- Date: 9 September
- Next time: 9 September 2026
- Frequency: Annual

= Telangana Language Day =

Celebration of the Telangana language

Telangana Language Day is celebrated on 9 September every year in Telangana, India. This date was chosen on the occasion of renowned writer, poet of the Telangana Kaloji Narayana Rao's 100th birth anniversary. The Government of Telangana provides funds and awards for the improvement of Telangana language.

The Department of Culture organises the day on behalf of The Telangana Government. Shri Kaloji Narayana Rao, from Warangal district, wrote several poems, stories and novels about daily aspects of the common man's life. Kaloji Narayana Rao's "Naa Godava" is the most famous among all his writings.

==Kaloji Narayana Rao==

Kaloji Narayana Rao (9 September 1914 (Madikonda) – 13 November 2000 (Warangal)

Spouse: Rukmini Bai

Awards: Padma Vibhushan

Better known as Kaloji or Kalanna, he was an Indian poet, freedom fighter, Anti-fascist and political activist of Telangana. He was a prolific writer and poet in Telugu, Urdu, Hindi, and Marathi. He was also a respected political activist who staunchly opposed the feudal attitude of Nizams. He was awarded the Padma Vibhushan in 1992.

Kaloji Narayana Rao's full name according to his SSC certificate is Raghuveer Narayan Srinivasan Kaloji.

Kaloji completed his primary education in Madikonda and higher education in Warangal and Hyderabad.

==Movements==

Since his student days he was deeply influenced by the popular movements of the time like the Arya Samaj Movement, especially the civil rights part of it, the Library Movement and the Andhra Maha Sabha Movement. He was also part of Satyagraha movement, the Osmania University Student Vandemataram movement, Arya Samaj, State Congress, Andhra Mahasabha(Telangana) and Anti-Razakar movements. Kaloji took part in Andhra Maha Sabha activities since its formation in 1934. He was also associated with the Arya Samaj.

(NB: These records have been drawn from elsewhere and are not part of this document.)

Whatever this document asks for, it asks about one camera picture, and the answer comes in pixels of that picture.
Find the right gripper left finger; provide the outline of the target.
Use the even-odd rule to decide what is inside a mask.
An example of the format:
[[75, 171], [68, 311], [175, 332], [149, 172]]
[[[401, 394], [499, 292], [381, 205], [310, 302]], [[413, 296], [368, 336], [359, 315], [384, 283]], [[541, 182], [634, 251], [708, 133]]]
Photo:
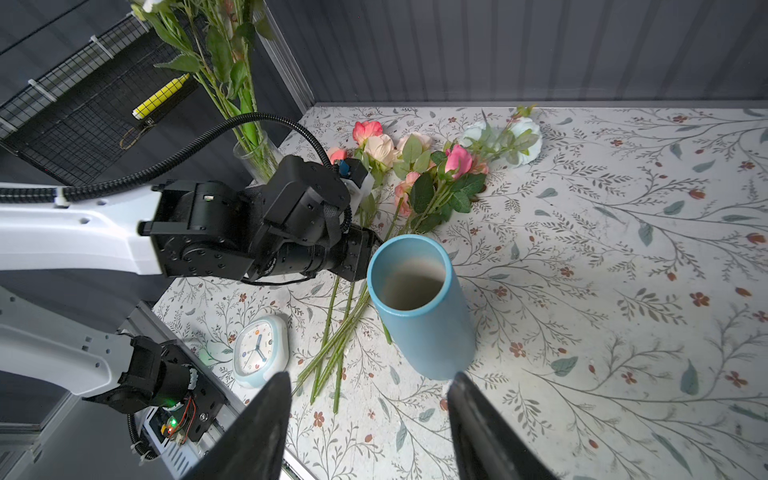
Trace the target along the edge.
[[291, 382], [275, 374], [187, 479], [278, 479], [291, 407]]

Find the white rose stem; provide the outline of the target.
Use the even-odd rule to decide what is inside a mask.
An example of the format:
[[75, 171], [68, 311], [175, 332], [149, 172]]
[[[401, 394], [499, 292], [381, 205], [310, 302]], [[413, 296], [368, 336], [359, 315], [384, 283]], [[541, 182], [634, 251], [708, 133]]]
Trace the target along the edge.
[[162, 65], [190, 75], [223, 118], [258, 110], [251, 53], [273, 38], [264, 1], [133, 1], [133, 13], [176, 50]]

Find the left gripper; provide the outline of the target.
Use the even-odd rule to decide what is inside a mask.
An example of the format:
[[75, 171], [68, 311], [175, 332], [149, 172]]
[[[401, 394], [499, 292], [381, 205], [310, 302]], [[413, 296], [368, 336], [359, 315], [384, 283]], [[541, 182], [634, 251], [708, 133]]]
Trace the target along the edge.
[[373, 254], [380, 245], [381, 238], [375, 231], [358, 225], [351, 225], [332, 247], [288, 242], [272, 256], [266, 271], [257, 276], [257, 283], [301, 283], [325, 271], [346, 281], [359, 281], [365, 278]]

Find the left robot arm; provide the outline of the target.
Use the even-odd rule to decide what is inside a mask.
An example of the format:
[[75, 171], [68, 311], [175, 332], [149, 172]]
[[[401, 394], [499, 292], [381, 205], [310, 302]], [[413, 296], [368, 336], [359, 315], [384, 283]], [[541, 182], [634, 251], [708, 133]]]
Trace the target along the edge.
[[[217, 277], [283, 286], [328, 271], [362, 279], [377, 235], [354, 225], [373, 176], [356, 159], [331, 166], [287, 156], [268, 183], [236, 191], [174, 181], [124, 193], [1, 208], [5, 271], [96, 269]], [[224, 405], [178, 343], [100, 331], [1, 294], [1, 368], [123, 414], [171, 411], [200, 439]]]

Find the teal ceramic vase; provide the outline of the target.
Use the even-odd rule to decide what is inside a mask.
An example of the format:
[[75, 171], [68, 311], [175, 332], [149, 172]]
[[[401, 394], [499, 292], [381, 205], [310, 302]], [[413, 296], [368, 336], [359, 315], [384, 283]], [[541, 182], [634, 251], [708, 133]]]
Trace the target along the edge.
[[386, 241], [369, 264], [367, 286], [393, 342], [417, 373], [448, 381], [470, 366], [475, 326], [438, 242], [413, 234]]

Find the clear ribbed glass vase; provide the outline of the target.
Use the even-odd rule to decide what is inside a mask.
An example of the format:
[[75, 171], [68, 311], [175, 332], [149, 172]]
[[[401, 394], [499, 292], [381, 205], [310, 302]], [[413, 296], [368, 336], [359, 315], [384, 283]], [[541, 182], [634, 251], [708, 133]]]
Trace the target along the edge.
[[258, 142], [240, 135], [233, 147], [233, 154], [241, 161], [257, 185], [266, 184], [275, 174], [282, 152], [263, 131], [259, 131]]

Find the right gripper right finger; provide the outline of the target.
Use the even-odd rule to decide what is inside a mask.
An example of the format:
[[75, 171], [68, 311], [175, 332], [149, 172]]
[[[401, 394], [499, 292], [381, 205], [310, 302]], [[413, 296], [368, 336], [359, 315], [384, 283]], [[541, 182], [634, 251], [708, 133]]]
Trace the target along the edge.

He actively participated in the freedom movement of the erstwhile Hyderabad State and underwent imprisonment under the Nizam. He has also participated in various social, political and literary activities in Andhra Pradesh. His active involvement with the masses and their problems and his tireless struggle for their emancipation have naturally earned him in equal measure the love of the people and the wrath of the powers that be. He is one of those select freedom fighters of our country who were imprisoned by the feudal lords and the alien rulers before the attainment of Indian Independence and also by the native leaders thereafter.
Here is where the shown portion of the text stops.